Take the lines below between the one holding "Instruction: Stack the" and the one holding "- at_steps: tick", inclusive, and copy them exactly. Add nothing.

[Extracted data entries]
☆ ☆ ☆
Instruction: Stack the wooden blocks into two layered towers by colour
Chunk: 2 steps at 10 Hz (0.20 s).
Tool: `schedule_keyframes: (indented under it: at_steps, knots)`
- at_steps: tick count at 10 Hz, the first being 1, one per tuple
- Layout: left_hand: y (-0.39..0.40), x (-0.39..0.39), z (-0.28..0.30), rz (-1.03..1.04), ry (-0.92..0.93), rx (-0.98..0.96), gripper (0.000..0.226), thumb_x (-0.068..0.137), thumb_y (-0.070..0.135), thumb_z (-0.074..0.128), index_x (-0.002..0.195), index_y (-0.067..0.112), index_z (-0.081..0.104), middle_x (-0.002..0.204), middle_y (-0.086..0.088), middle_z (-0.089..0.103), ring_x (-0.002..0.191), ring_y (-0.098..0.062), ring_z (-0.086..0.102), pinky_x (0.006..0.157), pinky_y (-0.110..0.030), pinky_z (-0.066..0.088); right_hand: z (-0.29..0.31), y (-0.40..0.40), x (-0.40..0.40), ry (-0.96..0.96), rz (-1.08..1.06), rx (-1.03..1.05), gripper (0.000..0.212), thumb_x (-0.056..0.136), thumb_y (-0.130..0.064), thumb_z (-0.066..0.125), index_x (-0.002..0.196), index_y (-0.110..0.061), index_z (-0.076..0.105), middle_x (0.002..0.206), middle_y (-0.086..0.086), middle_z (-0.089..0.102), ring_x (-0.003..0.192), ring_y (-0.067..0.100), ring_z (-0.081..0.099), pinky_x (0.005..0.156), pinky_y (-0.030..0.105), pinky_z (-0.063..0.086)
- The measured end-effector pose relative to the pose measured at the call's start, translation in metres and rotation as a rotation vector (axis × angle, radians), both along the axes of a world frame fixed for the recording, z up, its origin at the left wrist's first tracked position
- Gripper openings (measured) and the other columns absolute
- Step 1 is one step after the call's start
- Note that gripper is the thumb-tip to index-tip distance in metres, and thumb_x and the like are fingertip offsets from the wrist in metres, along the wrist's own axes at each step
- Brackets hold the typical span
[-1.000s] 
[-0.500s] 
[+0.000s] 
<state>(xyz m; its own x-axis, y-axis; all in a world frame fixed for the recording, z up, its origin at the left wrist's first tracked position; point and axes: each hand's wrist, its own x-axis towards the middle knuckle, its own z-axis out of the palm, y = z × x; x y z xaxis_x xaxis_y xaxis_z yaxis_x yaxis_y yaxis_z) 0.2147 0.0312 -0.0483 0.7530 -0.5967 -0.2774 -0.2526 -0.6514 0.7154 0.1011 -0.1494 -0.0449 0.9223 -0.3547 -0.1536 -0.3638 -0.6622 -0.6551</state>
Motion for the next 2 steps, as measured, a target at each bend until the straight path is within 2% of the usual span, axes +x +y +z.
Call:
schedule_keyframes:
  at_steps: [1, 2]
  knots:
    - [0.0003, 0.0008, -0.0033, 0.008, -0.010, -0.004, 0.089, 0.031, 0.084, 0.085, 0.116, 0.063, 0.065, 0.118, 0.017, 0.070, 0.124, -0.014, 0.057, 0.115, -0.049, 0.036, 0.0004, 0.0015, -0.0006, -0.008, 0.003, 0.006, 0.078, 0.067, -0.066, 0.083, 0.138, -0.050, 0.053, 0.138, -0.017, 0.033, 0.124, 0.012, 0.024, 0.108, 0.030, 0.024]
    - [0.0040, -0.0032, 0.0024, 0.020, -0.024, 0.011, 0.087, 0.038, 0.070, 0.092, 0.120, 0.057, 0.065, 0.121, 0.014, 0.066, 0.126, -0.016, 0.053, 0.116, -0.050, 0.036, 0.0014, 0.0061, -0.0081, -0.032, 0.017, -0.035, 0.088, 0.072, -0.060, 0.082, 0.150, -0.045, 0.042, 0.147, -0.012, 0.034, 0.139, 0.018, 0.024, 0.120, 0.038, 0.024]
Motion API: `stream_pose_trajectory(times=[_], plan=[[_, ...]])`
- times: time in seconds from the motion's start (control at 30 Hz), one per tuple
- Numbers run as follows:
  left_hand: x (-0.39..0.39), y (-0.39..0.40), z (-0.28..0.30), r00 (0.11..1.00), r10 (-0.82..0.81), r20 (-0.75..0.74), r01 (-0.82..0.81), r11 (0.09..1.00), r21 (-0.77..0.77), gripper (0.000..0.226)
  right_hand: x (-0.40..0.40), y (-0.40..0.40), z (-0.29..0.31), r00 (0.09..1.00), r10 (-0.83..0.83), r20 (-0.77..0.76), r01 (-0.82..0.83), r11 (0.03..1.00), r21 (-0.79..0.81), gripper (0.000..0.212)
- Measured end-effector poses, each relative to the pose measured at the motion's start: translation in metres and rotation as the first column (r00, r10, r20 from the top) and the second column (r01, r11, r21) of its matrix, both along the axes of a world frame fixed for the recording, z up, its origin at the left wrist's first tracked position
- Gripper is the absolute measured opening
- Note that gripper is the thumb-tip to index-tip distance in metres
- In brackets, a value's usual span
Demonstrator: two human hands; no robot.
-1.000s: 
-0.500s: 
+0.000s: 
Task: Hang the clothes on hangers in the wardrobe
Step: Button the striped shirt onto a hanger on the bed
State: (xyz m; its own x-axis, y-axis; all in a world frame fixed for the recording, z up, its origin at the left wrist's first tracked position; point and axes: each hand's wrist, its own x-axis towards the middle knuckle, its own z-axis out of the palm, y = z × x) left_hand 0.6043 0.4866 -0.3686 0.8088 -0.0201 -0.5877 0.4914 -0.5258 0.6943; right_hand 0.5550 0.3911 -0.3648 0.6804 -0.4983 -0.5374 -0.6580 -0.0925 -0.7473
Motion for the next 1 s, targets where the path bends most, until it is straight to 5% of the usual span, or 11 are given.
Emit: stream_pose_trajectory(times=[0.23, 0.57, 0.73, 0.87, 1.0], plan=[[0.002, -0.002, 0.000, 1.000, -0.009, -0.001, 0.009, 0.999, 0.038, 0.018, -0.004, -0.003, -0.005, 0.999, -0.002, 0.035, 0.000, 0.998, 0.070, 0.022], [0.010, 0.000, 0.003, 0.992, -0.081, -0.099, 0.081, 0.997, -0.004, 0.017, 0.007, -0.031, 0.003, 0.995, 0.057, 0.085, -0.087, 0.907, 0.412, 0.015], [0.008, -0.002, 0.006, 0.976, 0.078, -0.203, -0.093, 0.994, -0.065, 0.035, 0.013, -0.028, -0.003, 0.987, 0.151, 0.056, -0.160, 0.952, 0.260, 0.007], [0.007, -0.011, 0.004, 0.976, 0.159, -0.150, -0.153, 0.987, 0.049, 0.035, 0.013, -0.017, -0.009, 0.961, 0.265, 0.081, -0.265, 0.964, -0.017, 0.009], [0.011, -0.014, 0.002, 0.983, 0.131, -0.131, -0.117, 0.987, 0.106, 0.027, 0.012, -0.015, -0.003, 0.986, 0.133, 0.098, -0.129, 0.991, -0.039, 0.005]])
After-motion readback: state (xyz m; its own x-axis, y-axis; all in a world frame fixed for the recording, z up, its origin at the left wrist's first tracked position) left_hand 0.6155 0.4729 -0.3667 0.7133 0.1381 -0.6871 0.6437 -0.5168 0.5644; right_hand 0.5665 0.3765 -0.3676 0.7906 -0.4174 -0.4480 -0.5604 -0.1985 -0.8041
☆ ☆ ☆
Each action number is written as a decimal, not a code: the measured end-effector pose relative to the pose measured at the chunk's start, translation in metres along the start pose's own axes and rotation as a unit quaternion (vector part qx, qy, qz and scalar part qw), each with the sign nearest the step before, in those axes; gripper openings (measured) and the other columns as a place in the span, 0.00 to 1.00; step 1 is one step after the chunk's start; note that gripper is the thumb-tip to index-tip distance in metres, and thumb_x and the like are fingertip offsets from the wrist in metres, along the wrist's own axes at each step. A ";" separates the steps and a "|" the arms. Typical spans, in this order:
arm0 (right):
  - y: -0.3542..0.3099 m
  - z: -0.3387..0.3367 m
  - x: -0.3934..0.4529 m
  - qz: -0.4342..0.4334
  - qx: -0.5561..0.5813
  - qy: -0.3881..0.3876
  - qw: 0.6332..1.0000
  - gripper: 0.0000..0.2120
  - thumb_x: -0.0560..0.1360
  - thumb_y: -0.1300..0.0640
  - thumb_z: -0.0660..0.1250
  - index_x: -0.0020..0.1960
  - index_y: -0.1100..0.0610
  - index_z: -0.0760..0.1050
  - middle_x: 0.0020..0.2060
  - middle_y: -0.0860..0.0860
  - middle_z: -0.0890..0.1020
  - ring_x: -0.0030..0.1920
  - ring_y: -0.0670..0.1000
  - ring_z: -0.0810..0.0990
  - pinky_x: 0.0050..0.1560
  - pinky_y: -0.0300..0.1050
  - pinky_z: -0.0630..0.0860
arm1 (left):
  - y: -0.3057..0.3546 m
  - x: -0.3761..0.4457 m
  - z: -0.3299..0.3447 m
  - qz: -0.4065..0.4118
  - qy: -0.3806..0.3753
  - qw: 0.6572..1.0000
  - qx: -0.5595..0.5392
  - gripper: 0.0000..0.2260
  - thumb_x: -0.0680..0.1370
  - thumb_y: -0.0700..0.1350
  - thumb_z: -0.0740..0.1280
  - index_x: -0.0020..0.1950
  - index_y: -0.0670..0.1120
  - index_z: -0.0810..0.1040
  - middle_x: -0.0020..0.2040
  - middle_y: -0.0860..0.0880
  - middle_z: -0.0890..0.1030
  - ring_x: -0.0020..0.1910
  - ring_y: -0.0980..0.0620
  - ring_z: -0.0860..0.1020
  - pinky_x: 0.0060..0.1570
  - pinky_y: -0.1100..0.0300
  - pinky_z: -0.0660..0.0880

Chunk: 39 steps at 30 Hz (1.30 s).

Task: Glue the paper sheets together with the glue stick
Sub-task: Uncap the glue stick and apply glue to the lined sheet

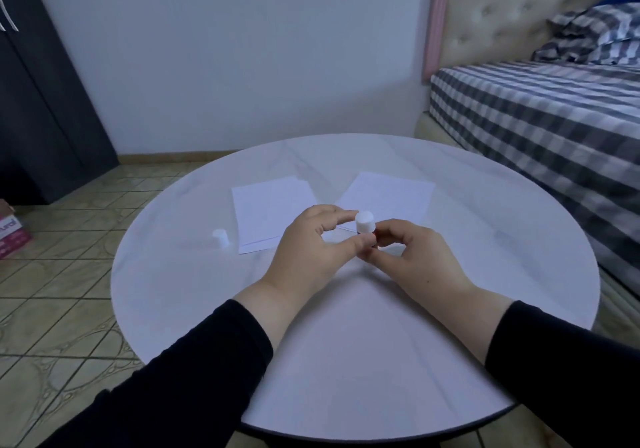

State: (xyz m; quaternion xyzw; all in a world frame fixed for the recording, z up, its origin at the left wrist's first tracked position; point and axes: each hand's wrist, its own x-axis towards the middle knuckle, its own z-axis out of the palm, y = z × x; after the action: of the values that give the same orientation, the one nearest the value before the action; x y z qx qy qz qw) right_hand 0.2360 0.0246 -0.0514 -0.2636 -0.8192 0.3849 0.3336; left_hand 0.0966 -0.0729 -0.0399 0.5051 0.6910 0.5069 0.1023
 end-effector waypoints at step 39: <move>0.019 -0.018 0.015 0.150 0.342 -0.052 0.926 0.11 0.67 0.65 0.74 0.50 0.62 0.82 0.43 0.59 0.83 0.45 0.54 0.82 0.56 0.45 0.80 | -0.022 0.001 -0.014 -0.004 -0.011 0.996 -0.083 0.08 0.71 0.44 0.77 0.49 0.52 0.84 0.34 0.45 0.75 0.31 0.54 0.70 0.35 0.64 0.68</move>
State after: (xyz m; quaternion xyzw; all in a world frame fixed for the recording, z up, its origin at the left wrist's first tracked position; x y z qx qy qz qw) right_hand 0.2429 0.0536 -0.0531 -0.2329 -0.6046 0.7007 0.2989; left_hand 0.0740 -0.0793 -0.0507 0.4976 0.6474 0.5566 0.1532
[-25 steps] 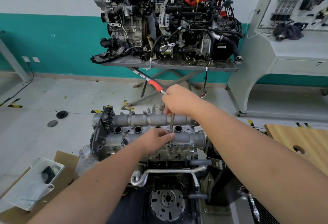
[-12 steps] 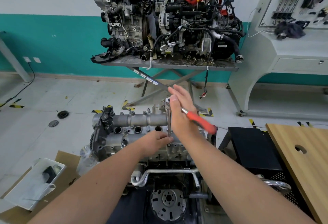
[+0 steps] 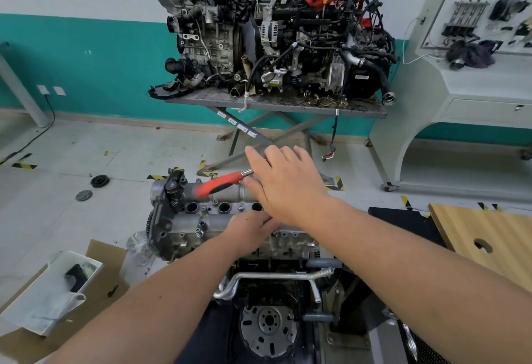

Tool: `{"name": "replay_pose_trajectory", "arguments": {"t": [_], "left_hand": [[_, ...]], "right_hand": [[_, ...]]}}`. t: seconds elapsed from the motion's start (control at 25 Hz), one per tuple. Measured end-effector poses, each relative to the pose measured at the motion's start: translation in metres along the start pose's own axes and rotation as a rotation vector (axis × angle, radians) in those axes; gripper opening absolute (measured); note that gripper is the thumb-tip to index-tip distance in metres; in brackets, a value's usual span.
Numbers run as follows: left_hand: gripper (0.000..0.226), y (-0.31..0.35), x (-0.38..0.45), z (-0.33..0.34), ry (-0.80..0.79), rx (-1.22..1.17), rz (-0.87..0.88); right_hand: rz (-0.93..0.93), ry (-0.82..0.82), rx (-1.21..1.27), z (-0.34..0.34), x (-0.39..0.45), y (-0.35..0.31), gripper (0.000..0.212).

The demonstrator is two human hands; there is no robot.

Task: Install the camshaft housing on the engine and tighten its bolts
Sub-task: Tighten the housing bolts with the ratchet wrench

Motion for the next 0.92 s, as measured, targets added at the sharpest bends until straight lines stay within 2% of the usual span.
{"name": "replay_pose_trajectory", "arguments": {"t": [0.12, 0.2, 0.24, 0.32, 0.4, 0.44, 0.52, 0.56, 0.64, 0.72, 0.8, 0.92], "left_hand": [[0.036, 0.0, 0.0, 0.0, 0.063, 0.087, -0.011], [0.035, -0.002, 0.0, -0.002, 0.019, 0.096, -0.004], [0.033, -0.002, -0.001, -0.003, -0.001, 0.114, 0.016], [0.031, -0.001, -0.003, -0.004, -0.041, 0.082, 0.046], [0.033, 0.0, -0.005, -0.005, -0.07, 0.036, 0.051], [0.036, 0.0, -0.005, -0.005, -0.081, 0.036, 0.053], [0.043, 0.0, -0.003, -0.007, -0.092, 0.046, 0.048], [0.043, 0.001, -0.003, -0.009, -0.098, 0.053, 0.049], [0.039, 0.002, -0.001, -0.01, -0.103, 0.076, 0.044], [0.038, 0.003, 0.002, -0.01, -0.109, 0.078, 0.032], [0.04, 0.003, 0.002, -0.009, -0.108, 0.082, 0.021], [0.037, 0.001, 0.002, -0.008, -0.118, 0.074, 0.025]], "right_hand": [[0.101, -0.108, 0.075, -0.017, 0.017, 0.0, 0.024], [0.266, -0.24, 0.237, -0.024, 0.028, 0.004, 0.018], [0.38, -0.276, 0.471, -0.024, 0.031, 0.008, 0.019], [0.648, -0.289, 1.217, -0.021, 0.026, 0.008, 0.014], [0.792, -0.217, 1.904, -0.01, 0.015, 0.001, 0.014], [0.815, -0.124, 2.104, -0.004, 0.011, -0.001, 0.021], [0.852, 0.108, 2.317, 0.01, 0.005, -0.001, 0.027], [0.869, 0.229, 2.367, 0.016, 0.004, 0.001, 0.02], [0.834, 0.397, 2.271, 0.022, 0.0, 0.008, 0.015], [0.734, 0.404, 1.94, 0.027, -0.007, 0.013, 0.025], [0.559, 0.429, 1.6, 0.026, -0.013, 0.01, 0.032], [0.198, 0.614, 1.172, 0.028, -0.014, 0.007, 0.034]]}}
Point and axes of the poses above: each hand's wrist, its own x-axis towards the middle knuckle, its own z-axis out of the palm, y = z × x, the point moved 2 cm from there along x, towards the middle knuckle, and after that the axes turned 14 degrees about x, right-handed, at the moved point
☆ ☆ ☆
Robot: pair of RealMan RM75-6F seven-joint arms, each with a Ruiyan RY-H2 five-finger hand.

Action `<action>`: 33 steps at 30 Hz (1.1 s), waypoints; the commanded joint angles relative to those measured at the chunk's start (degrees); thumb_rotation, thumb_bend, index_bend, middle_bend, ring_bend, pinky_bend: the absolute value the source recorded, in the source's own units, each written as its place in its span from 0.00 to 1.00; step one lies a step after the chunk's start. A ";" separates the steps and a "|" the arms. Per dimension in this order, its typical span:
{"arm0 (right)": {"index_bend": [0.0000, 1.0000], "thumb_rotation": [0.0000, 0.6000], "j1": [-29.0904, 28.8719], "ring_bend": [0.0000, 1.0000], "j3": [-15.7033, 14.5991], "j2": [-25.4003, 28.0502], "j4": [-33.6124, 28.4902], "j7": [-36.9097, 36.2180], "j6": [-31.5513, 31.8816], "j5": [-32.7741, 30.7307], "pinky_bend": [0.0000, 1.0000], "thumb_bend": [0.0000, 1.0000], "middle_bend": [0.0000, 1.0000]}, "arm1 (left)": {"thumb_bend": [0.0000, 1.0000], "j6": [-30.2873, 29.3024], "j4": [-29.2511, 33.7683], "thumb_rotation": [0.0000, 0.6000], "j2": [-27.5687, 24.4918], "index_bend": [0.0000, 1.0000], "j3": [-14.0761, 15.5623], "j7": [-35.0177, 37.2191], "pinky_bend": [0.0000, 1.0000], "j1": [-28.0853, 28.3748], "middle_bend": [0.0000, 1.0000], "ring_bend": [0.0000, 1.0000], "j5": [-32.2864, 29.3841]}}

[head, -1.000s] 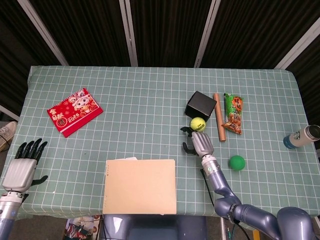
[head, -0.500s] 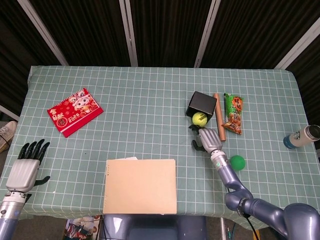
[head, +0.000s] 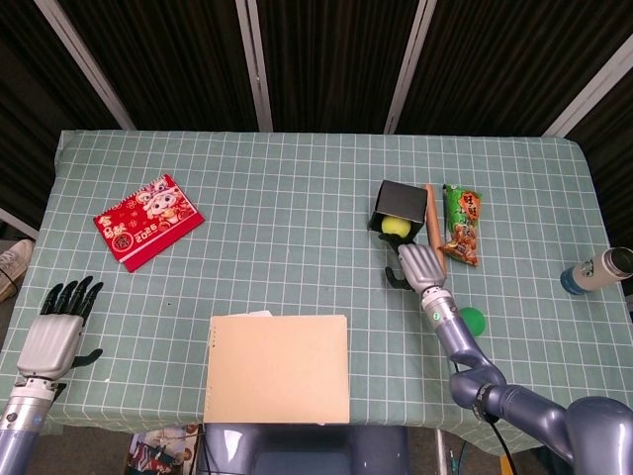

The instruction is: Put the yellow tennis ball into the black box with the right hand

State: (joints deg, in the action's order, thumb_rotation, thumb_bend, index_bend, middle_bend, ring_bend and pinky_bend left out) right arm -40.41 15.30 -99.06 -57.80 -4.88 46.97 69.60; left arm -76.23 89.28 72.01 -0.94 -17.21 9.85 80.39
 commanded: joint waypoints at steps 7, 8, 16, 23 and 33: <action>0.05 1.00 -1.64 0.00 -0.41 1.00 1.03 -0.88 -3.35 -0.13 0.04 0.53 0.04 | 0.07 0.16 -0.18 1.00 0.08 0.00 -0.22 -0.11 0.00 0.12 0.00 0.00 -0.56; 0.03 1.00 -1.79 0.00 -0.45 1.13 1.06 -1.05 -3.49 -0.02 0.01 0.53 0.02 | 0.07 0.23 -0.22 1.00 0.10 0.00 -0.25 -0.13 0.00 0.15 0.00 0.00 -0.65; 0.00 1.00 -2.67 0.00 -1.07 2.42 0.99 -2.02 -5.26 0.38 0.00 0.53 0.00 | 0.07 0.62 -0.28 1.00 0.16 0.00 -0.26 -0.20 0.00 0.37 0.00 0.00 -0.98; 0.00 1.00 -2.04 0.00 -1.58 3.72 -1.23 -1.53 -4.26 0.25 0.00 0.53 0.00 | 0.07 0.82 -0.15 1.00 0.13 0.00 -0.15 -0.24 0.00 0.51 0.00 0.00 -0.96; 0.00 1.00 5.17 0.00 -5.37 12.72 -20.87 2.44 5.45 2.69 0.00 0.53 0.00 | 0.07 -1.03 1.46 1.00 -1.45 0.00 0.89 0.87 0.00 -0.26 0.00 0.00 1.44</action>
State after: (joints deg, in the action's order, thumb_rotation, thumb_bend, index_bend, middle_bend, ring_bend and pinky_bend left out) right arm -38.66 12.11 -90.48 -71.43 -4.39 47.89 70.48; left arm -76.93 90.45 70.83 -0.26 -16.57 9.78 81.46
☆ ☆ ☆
**REPLY:**
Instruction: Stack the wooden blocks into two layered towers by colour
Chunk: 2 steps at 10 Hz (0.20 s).
Tool: `schedule_keyframes: (indented under it: at_steps, knots)`
- at_steps: tick count at 10 Hz, the first being 1, one per tuple

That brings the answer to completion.